Ok so this is a large website already, with millions of visitors but SEO traffic to the whole section of the site that we worked on went up 200% vs previous year!

This screenshot shows when we hit 10,000 visits from search per month in Dec 2020. This became 40,000 for that month.

What I did to get 40,000 monthly visitors in 4 months

Keyword research

I created a content plan based on in-depth keyword research. Keywords were chosen based on a balance between a number of factors:

  • Competition – are sites like my client appearing in page 1 of Google for this term?
  • Relevance – how relevant is the keyword to my client’s site?
  • Keyword volume – how many people really search for this keyword
  • Search intent – can we create content that these searchers will find useful

The team wrote 20 articles over 3 months (around 2 per week). We saw traffic gradually increase over time as each article moved into position on page 1. This was also helped by the site’s ability to rank to begin with, so again for smaller business sites I would not expect to see this level of traffic within 3 months.

Another key factor was ensuring internal linking to these articles, as well as reaching out to get links from partner sites and creating a number of relevant, unique links pointing to the content. This might become another case study in itself.

Internal linking

I am obsessive about internal linking and site architecture. If you listen to the Search Relation team at Google this is a tip they’re often heard giving people: improve your internal links and site structure. This is because Google uses links to determine which pages are the best. That is the fundamental basis of the Google algorithm (i.e. the PageRank algorithm).

In this case I did analysis of internal links and had the developers make changes to the site architecture following from this. I also added a number of strategically placed, relevant and useful links to help Googlebot and users to find the great pages we had built.

What I didn’t do

I did not just take shortcuts, use Ahrefs to generate a list of keywords within a certain difficulty score, and send that to writers with a generic on-page SEO checklist with no follow up. Had I done that, this project would not have delivered the same results.
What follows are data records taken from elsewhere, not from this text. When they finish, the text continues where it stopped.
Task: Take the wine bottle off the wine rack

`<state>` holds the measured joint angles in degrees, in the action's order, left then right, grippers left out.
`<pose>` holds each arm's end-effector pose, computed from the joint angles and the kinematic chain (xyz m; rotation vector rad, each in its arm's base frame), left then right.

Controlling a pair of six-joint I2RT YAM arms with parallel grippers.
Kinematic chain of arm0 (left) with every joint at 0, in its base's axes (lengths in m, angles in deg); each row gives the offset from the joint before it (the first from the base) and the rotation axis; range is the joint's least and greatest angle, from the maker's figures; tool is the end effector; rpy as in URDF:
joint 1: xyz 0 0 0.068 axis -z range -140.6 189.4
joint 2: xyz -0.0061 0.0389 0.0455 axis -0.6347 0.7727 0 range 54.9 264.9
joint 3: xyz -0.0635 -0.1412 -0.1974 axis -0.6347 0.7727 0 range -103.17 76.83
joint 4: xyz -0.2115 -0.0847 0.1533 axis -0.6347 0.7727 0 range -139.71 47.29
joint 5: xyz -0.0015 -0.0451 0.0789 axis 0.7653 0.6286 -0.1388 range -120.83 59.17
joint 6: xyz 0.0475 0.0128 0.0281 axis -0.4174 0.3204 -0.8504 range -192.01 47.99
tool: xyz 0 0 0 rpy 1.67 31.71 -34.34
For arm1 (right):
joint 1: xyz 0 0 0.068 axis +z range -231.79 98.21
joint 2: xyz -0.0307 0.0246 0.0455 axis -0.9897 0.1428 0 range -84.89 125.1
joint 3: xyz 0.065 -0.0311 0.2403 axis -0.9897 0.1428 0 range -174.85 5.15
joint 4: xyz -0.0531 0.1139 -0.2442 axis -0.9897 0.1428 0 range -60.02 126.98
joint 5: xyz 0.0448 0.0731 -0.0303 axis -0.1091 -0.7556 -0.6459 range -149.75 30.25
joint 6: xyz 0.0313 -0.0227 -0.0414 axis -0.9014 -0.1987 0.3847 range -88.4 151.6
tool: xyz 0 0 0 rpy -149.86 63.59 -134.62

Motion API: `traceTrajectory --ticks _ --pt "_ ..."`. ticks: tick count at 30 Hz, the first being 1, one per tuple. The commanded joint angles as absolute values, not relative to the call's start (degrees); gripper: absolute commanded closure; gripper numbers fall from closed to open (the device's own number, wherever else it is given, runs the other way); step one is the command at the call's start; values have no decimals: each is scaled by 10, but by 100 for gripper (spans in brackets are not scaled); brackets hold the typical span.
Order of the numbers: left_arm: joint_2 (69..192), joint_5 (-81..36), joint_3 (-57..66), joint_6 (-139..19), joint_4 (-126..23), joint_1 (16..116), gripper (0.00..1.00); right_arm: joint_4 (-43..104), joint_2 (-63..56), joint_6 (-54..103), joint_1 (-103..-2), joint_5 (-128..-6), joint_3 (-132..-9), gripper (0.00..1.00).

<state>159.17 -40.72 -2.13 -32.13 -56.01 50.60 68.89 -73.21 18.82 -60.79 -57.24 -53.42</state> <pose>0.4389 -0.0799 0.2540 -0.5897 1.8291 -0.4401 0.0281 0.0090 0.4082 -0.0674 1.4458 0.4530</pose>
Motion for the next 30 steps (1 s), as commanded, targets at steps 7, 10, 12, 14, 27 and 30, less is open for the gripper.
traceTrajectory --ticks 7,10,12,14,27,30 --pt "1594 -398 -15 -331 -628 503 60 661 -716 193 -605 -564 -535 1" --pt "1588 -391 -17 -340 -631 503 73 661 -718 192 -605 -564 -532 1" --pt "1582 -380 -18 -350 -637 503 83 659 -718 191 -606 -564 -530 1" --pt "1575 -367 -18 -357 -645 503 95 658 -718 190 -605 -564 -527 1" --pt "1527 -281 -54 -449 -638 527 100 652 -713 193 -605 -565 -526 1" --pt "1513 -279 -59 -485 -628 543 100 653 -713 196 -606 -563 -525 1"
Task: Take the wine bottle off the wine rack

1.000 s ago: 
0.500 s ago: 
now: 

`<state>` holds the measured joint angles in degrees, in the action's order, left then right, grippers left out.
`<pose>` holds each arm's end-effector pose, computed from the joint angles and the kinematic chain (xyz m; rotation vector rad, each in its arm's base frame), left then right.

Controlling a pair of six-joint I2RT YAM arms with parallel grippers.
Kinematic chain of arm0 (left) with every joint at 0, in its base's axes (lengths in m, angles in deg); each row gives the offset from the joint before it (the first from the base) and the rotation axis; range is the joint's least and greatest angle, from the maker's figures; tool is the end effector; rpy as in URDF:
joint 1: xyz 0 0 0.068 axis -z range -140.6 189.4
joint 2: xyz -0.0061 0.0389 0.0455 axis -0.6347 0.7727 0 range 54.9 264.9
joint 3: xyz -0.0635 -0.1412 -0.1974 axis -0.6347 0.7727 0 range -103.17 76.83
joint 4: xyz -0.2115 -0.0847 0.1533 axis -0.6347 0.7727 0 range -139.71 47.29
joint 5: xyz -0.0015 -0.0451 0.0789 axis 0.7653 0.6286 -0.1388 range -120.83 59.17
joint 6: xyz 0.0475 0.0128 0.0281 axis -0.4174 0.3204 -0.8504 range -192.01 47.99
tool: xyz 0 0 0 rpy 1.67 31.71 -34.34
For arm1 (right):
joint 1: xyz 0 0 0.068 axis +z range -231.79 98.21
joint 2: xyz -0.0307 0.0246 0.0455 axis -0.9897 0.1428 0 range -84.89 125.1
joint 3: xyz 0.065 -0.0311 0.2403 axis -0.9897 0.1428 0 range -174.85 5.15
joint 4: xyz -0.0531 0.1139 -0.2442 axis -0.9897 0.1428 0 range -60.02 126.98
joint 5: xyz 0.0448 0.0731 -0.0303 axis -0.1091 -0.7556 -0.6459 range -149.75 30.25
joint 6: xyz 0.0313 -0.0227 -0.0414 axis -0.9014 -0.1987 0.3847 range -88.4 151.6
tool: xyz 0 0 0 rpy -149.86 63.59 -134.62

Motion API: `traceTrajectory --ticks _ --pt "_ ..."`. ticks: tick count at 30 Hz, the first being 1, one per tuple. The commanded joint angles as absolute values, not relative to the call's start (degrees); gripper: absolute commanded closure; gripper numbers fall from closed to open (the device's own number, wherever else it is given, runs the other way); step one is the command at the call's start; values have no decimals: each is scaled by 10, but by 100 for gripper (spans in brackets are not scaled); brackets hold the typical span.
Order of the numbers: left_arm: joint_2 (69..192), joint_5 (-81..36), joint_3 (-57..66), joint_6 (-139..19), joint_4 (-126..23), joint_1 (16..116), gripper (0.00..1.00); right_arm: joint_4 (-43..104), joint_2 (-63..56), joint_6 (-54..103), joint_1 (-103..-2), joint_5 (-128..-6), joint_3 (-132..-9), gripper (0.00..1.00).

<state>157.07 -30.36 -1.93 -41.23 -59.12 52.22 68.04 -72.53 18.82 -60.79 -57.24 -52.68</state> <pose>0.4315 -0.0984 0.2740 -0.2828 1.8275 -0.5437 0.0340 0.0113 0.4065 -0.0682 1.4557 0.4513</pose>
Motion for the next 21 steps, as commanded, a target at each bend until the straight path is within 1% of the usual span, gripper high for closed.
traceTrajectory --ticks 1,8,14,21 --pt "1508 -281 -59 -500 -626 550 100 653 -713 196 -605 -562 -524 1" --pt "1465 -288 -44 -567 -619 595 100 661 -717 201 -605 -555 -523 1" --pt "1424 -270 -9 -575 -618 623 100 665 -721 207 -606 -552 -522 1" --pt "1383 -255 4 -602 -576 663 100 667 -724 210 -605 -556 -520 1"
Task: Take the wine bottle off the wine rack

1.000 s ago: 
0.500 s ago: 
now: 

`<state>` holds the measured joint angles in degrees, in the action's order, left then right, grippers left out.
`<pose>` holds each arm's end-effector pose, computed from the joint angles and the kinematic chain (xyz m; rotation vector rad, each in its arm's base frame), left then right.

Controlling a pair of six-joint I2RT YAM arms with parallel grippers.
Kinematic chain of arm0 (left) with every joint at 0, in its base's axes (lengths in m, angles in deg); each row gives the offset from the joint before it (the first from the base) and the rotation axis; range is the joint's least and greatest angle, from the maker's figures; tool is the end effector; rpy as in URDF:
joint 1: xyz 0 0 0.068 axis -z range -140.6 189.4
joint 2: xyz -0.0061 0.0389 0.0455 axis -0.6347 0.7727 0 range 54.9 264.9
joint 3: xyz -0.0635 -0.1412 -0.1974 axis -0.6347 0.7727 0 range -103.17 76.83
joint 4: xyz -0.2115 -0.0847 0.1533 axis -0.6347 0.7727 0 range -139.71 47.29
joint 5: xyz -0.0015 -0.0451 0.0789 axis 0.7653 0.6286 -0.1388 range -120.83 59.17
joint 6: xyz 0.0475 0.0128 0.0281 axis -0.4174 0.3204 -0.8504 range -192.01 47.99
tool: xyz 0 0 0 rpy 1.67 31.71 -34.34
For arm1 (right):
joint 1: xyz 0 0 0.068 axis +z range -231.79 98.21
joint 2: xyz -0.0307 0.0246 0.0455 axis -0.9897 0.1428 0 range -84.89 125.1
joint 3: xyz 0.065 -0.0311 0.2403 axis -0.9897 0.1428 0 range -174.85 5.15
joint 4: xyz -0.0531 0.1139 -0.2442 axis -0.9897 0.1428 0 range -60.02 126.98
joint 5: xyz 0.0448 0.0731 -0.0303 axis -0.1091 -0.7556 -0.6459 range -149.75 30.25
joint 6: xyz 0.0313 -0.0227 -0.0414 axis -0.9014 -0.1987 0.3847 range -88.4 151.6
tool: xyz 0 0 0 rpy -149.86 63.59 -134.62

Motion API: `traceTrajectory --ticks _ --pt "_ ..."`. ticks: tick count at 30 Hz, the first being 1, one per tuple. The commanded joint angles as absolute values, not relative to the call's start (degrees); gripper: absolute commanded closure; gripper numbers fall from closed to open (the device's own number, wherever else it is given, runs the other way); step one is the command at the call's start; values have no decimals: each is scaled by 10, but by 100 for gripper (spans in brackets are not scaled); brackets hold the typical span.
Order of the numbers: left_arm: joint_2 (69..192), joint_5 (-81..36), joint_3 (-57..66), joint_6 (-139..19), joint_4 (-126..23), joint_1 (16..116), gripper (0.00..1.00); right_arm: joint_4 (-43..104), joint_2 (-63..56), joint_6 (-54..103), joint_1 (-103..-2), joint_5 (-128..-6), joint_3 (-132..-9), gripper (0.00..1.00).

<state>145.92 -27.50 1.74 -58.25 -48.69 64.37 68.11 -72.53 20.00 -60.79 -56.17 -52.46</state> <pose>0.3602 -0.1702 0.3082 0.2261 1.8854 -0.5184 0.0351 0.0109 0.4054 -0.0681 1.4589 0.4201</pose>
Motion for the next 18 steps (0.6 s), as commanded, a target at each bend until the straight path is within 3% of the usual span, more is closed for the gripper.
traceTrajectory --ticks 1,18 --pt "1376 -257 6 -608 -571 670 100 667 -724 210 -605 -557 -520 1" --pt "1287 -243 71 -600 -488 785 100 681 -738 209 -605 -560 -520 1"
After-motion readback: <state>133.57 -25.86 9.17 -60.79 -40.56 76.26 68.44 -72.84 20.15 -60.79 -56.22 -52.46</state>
By including reporting, follow ups, and testing things for several months, it also allowed a better understanding of where the site has topical authority, and where it doesn’t. Once this has been established it becomes much easier to plan content that is guaranteed to rank in Google and delivers better ROI.

Recommendations

My recommended approach to content planning for larger publisher sites is to take a test-and-learn approach and create a process that allows flexibility. Many SEO agencies will generate a content plan and then leave you to it. This is cheaper as it requires fewer hours. It works for agencies because they are not accountable for results and will tell you you implemented it incorrectly. I prefer to follow things through and if something is not working. For example by looking at internal links and site architecture as in this case.